Se movía despacio, al compás seductor de la música; cada balanceo de su cuerpo encendía una llama en el interior de Kurt, que intentó separarse. Pero una mano dictatorial lo sujetó por la parte inferior de la espalda, obligándole a mantenerse cerca. Blaine agachó la cabeza y le susurró al oído.

—Cuando un hombre experimenta una mezcla de antagonismo y miedo hacia un hombre solitario, sólo puede haber una explicación. Averígüelo usted mismo.

Aquello era humillante. Había sabido captar las señales de miedo y de antagonismo que su cuerpo emitía y le había formulado una pregunta que nunca lograría desentrañar. Además, él no estaba solo; estaba con Rachel, era su pareja. Kurt no podía pensar con lucidez. Su mente estaba embotada, porque sus cuerpos se habían juntado tanto que formaban una única entidad. Con los ojos cerrados, notó cómo los largos dedos de Blaine le estaba levantando el pelo..

—Eso está mucho mejor. Tiene un pelo maravilloso.

Por un segundo, se sintió liberado, hasta que notó el calor de su boca en su cuello. Entonces abrió los ojos y se encontró en la reclusión segura y discreta de una hilera de palmeras, y volvió a tener miedo.

Miedo de lo que él la hacía sentir.
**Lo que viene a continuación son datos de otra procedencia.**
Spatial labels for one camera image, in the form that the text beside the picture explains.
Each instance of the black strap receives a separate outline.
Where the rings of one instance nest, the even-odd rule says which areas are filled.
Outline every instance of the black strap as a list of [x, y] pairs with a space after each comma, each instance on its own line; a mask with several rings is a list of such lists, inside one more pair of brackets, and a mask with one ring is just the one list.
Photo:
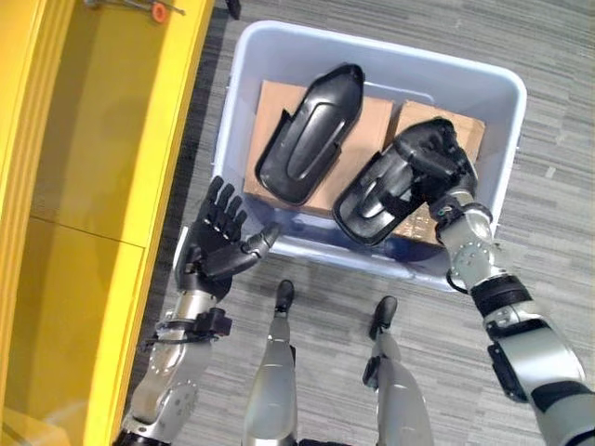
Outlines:
[[541, 412], [545, 412], [555, 402], [574, 395], [593, 395], [593, 392], [584, 384], [576, 381], [560, 381], [558, 383], [545, 384], [531, 392], [535, 406]]

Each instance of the cardboard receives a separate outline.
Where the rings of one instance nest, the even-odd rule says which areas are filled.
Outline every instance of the cardboard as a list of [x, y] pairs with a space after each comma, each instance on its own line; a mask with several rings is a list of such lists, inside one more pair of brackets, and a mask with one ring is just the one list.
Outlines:
[[[428, 121], [437, 116], [448, 119], [453, 123], [458, 145], [463, 148], [471, 162], [475, 163], [482, 143], [485, 124], [478, 119], [469, 118], [468, 116], [452, 113], [451, 111], [442, 110], [430, 105], [407, 100], [401, 107], [398, 119], [391, 123], [391, 128], [394, 128], [394, 130], [390, 131], [387, 138], [393, 139], [394, 136], [404, 131], [407, 127]], [[436, 223], [430, 217], [428, 205], [422, 204], [393, 233], [424, 243], [438, 244], [434, 231], [435, 227]]]
[[[306, 87], [264, 81], [250, 153], [245, 169], [244, 192], [259, 197], [275, 207], [295, 208], [274, 197], [259, 182], [255, 174], [258, 158], [269, 142], [286, 109], [294, 113], [301, 102]], [[330, 216], [338, 195], [349, 186], [372, 154], [382, 149], [389, 128], [392, 102], [378, 98], [364, 98], [362, 114], [341, 145], [341, 154], [318, 188], [299, 209], [319, 216]]]

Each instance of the metal tool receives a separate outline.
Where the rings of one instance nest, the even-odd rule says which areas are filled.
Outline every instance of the metal tool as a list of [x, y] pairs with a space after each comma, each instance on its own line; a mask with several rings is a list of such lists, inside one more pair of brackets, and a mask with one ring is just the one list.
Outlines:
[[165, 23], [169, 18], [169, 11], [179, 13], [182, 16], [186, 15], [186, 11], [179, 7], [175, 7], [169, 3], [150, 0], [148, 2], [135, 0], [83, 0], [88, 7], [98, 7], [101, 4], [114, 5], [120, 7], [134, 7], [142, 9], [143, 11], [151, 12], [151, 17], [157, 23]]

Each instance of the floor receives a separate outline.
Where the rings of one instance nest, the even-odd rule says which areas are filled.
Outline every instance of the floor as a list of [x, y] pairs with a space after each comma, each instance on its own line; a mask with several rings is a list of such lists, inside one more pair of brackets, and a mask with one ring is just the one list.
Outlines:
[[[527, 113], [497, 236], [534, 299], [575, 346], [593, 385], [593, 1], [244, 0], [243, 7], [241, 20], [229, 20], [217, 1], [143, 335], [176, 299], [173, 251], [209, 181], [234, 45], [247, 24], [283, 20], [494, 63], [522, 77]], [[502, 395], [467, 297], [277, 256], [234, 280], [222, 305], [234, 320], [231, 336], [214, 345], [199, 407], [175, 444], [240, 443], [281, 278], [297, 287], [291, 324], [301, 438], [375, 444], [376, 396], [360, 381], [371, 347], [365, 327], [379, 298], [392, 294], [400, 299], [393, 332], [425, 394], [437, 444], [543, 444], [530, 409]], [[131, 388], [146, 366], [139, 354]]]

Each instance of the plastic storage bin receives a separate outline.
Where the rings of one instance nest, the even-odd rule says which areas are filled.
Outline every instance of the plastic storage bin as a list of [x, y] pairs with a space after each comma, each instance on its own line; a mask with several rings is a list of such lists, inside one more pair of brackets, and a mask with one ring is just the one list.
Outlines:
[[[495, 229], [521, 133], [526, 102], [522, 80], [492, 65], [352, 35], [275, 21], [246, 28], [235, 49], [214, 175], [243, 188], [263, 80], [308, 85], [345, 61], [364, 69], [368, 96], [396, 104], [412, 99], [485, 122], [476, 163], [477, 199], [491, 209]], [[270, 220], [284, 225], [284, 236], [273, 248], [277, 254], [449, 289], [444, 279], [448, 257], [440, 247], [389, 237], [379, 246], [364, 248], [343, 234], [332, 218], [275, 209], [250, 197], [245, 197], [245, 205], [248, 230]]]
Algo primitivo surgía en su interior y lo atraía hacia él, pero sabía que aquel hombre era terreno prohibido. Abrió la boca para exigirle que se reunieran con el resto de los invitados y, en vez de eso, se encontró recibiendo los labios de Blaine, robándole salvajemente los sentidos y transportándole a un mundo de deseos oscuros, a un torbellino de pasiones desconocidas. Los besos de Sam nunca... Asqueado consigo mismo, reunió la fuerza necesaria para apartar la cabeza.
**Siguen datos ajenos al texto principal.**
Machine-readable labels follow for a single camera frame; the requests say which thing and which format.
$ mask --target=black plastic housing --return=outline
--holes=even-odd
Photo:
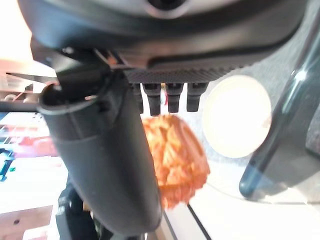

—¡Quieto! ¿Cómo ha podido? —se lo quedó mirando fijamente a los ojos. Sus genes italianos debían de ser los responsables de su comportamiento; debía de creerse con el derecho de abordar a cualquier mujer por debajo de los cuarenta, aunque fuese un invitado en su fiesta de compromiso. Pero, ¿y Kurt? ¿Qué le había impulsado a el a actuar así?

—Muy fácilmente y con mucho gusto —respondió sonriendo—. Y la forma en que usted me ha correspondido... promete bastante —pasó un dedo por los labios trémulos de Kurt—. Una este hecho a la afirmación que hice antes y quizá aprenda algo que la beneficiará.

El lanzó un suspiro de agonía. No sabía de qué estaba hablando ni quería saberlo. Con dedos temblorosos, volvió a ponerse el pelo como lo tenía antes y se alejó de allí.

Nunca lo perdonaría. Nunca.


Nota de autor:

Aquí Kurt y Rachel tienen el apellido Ryland.